How To Install Logstash on Ubuntu 18.04 and Debian 9 | Tutorial on Logstash Configuration

Are you searching various websites to learn How To Install Logstash on Ubuntu 18.04 and Debian 9? Then, this tutorial is the best option for you all as it covers the detailed steps to install and configure the Logstash on Ubuntu 18.4 and Debian 9. If you are browsing this tutorial, it is apparently because you preferred to bring Logstash into your infrastructure. Logstash is a powerful tool, but you have to install and configure it properly so make use of this tutorial efficiently.

What is Logstash?
Why do we use Logstash?
Prerequisites
Steps to Install install Logstash on Ubuntu and Debian
1 – Install the latest version of Java
2 – Add the GPG key to install signed packages
3 – Install Logstash with apt
4 – Personalize Logstash with configuration files
5 – Monitoring Logstash using the Monitoring API
Installing Logstash on macOS with Homebrew
Starting Logstash with Homebrew

What is Logstash?

Logstash is a lightweight, open-source, server-side data processing pipeline that lets you get data from different sources, transform it on the fly, and send it to your aspired destination. It is used as a data processing pipeline for Elasticsearch, an open-source analytics and search engine that points at analyzing log ingestion, parsing, filtering, and redirecting.

Why do we use Logstash?

We use Logstash because Logstash provides a set of plugins that can easily be bound to various targets in order to gather logs from them. Moreover, Logstash provides a very expressive template language, that makes it very easy for developers to manipulate, truncate or transform data streams.

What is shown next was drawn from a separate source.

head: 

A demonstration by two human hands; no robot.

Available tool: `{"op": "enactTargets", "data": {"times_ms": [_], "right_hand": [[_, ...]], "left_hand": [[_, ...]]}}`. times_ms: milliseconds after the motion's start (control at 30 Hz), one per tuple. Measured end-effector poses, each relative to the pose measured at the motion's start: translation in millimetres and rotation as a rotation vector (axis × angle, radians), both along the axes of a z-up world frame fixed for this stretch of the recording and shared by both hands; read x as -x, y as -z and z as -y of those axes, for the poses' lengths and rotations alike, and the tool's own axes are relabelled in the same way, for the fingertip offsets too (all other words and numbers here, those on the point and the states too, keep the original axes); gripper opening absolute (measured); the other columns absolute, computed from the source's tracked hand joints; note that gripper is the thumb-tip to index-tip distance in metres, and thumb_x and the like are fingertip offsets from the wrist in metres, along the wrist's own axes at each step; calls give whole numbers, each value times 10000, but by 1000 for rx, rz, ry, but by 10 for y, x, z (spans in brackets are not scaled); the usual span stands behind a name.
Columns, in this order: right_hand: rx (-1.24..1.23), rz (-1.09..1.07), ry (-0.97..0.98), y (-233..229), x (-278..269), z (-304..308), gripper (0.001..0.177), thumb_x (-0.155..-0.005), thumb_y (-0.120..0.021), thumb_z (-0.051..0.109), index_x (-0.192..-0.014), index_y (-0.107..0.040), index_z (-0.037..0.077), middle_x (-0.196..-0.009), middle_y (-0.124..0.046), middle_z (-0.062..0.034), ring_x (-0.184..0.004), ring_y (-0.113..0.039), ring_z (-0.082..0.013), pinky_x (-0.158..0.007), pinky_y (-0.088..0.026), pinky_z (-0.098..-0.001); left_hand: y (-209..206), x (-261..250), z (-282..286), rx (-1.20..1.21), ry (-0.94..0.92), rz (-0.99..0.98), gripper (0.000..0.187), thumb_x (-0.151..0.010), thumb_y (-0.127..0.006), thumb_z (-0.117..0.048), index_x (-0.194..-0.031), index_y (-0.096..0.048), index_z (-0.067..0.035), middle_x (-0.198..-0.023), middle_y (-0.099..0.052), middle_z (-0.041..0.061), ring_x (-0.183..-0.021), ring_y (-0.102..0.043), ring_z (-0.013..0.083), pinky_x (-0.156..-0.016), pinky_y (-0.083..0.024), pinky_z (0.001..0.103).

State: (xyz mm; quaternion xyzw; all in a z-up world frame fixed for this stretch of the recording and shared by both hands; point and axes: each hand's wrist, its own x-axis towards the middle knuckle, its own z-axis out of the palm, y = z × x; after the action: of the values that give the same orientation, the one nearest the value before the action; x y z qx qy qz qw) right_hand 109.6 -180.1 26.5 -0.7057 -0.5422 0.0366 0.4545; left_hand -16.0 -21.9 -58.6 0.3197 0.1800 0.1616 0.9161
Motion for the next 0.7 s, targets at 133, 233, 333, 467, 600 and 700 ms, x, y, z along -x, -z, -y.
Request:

Logstash is part of the ELK stack: Elasticsearch – Logstash – Kibana but tools can be used independently.

With the recent release of the ELK stack v7.x, installation guides need to be updated for recent distributions like Ubuntu 18.04 and Debian 9.

Do Check:

Prerequisites

Java version 8 or 11 (required for Logstash installation)
A Linux system running Ubuntu 20.04 or 18.04
Access to a terminal window/command line (Search > Terminal)
A user account with sudo or root privileges

Steps to Install install Logstash on Ubuntu and Debian

The following are the steps to install Logstash on Ubuntu and Debian:

1 – Install the latest version of Java

Logstash, as every single tool of the ELK stack, needs Java to run properly.

In order to check whether you have Java or not, run the following command:

$ java -version
openjdk version "11.0.3" 2019-04-16
OpenJDK Runtime Environment (build 11.0.3+7-Ubuntu-1ubuntu218.04.1)
OpenJDK 64-Bit Server VM (build 11.0.3+7-Ubuntu-1ubuntu218.04.1, mixed mode, sharing)

If you don’t have Java on your computer, you should have the following output.

You can install it by running this command.

$ sudo apt-get install default-jre

Make sure that you now have Java installed via the first command that we run.

2 – Add the GPG key to install signed packages

In order to make sure that you are getting official versions of Logstash, you have to download the public signing key and you have to install it.

To do so, run the following commands.

$ wget -qO - https://artifacts.elastic.co/GPG-KEY-elasticsearch | sudo apt-key add -

On Debian, install the apt-transport-https package.

$ sudo apt-get install apt-transport-https

To conclude, add the Elastic package repository to your own repository list.

$ echo "deb https://artifacts.elastic.co/packages/7.x/apt stable main" | sudo tee -a /etc/apt/sources.list.d/elastic-7.x.list

3 – Install Logstash with apt

Now that Elastic repositories are added to your repository list, it is time to install the latest version of Logstash on our system.

$ sudo apt-get update
$ sudo apt-get install logstash

This directive will :

create a logstash user
create a logstash group
create a dedicated service file for Logstash

From there, running Logstash installation should have created a service on your instance.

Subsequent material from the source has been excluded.